Poor Hannah, our eldest daughter, calls then and I choke up on the phone with her.

Sarah and I decided--lysing in Peoria it is. Staff tells us that the transfer will be by ambulance within an hour. Sarah heads out to bring a few things home and pack in order to stay the night with me at St. Francis.

Hospital tales 1: I’ll just keep on working

When life sends you into a tailspin, tell the tales.

“What can I do for my leg?” I questioned the Lord in my journal on July 9.

Admittedly, asking the Lord a direct question is a dangerous practice because I might hear wrong, but that doesn’t keep me from trying.

“Swim and sit in the Jacuzzi and let healing time pass," I thought I heard.


“Baby it with hot packs and cold packs. Ask Sarah.”

A few days later Sarah, my beloved, read my journal while I was lying in the hospital. “You sure didn’t do a very good job of hearing the Lord,” she said with a laugh.

“That’s true,” I said, “the only thing I got right was asking you.”

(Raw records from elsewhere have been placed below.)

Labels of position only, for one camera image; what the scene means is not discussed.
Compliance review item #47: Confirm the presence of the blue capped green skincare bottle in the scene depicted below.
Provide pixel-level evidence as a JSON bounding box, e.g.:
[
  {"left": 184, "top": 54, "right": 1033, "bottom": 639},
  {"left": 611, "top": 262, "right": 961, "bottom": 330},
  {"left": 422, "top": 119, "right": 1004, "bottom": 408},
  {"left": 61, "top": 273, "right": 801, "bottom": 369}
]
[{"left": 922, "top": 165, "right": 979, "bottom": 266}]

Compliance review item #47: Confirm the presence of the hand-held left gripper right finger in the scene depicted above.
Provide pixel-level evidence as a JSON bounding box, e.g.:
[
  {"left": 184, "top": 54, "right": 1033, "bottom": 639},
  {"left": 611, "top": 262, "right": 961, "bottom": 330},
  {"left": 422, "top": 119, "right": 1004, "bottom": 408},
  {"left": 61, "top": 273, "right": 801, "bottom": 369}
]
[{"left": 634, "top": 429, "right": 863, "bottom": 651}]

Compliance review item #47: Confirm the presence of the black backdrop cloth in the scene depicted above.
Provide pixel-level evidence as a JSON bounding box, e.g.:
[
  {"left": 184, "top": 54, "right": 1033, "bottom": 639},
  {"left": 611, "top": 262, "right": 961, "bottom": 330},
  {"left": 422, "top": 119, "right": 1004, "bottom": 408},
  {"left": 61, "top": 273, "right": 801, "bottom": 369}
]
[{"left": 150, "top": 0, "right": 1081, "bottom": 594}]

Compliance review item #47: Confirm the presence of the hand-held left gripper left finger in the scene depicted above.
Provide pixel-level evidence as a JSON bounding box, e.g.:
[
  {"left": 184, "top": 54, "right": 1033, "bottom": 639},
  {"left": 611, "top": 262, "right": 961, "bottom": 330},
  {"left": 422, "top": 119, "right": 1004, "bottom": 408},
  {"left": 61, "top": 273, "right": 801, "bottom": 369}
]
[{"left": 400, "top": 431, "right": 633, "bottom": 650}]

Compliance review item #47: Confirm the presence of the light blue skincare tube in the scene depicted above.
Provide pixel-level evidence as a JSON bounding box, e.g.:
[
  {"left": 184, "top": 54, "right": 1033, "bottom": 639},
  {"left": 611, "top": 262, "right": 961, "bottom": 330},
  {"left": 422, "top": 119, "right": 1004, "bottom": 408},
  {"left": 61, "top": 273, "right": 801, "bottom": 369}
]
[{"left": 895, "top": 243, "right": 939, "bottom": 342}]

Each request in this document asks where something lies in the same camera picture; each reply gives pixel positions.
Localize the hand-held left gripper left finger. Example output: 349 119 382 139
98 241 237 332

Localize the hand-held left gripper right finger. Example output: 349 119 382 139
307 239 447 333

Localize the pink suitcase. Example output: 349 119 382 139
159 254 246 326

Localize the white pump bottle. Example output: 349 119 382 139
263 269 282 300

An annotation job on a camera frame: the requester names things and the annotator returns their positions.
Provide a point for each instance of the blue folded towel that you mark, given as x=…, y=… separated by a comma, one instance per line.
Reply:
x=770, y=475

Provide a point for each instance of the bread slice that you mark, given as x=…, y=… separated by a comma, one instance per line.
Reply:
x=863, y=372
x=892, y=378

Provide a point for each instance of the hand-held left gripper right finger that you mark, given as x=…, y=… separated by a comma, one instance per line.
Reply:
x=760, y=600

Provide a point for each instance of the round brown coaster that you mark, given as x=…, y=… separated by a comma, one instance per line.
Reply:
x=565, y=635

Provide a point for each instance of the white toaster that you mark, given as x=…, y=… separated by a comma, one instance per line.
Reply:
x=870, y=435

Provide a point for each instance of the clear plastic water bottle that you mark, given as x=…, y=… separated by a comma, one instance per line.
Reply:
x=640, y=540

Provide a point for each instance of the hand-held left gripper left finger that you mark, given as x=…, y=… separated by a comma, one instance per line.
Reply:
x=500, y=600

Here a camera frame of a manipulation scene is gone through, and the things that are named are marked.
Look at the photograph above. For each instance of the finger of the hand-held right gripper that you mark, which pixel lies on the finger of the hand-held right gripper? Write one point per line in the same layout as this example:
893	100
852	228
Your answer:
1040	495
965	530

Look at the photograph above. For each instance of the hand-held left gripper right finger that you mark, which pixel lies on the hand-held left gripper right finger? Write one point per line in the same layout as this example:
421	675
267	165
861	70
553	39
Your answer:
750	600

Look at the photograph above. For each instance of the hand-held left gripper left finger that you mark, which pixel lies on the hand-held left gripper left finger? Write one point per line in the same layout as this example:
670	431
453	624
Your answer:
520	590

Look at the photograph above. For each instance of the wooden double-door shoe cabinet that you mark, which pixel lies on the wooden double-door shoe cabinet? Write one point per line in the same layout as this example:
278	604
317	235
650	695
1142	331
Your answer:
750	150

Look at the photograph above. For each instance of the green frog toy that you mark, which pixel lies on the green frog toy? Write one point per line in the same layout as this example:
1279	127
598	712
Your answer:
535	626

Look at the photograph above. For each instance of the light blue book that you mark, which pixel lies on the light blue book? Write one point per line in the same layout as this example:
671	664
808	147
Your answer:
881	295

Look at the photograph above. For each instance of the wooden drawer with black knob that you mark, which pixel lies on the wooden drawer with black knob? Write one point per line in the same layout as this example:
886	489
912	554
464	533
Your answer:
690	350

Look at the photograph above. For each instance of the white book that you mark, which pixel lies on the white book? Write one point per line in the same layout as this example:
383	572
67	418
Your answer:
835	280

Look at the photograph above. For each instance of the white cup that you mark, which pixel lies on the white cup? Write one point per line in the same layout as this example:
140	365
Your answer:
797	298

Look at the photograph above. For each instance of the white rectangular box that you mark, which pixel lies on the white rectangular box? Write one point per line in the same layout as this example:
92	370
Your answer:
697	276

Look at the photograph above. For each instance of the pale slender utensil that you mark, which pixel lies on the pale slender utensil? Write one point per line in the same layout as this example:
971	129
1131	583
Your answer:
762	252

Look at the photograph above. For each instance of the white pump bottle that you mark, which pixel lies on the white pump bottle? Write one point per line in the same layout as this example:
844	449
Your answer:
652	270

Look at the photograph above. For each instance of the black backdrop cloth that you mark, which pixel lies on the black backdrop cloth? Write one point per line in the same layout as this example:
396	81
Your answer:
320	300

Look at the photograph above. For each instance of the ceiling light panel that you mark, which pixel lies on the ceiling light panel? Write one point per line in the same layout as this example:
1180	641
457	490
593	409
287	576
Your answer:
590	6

When I asked Sarah, a nurse, if I should use hot pack or cold packs under my sore knee she asked to look at it. “There’s a reddened area above your knee and it’s hot to touch,” she reported. “That could be a blood clot above the back of your knee. You better call your doctor.”

Now denial is a wonderful thing. It keeps us from spending too much time thinking about the fact that we can die at any moment.

I vaguely knew that blood clots in the leg can break off and be deadly but I didn’t spend time worrying about that. I called the doctor who ordered an ultrasound. “If it is a clot,” she said, “I’ll have to put you in the hospital.” I felt my denial slip a bit but I quickly pulled it back up.

In radiology at the local hospital I watched beautiful, color, abstract patterns on a screen while the tech pressed the ultrasound by my groin. “What’s that?” asked Sarah.

“That’s a clot,” the tech said. My denial was very good. I wondered how she could see the clot beneath my knee from by my groin. Only later did I realize the clot went from below my knee to my groin.

True to her word the doctor put me in the hospital.

I wasn’t supposed to use my cell phone because it would mess up the telemetry, the nurse said. I sneaked and used my cell phone a few times to complete arrangements for hosting a sister church the next day at Plow Creek.

My denial firmly in place, I kept working in the hospital, making phone calls and studying The Top Ten Mistakes Leaders Make by Hans Finzel.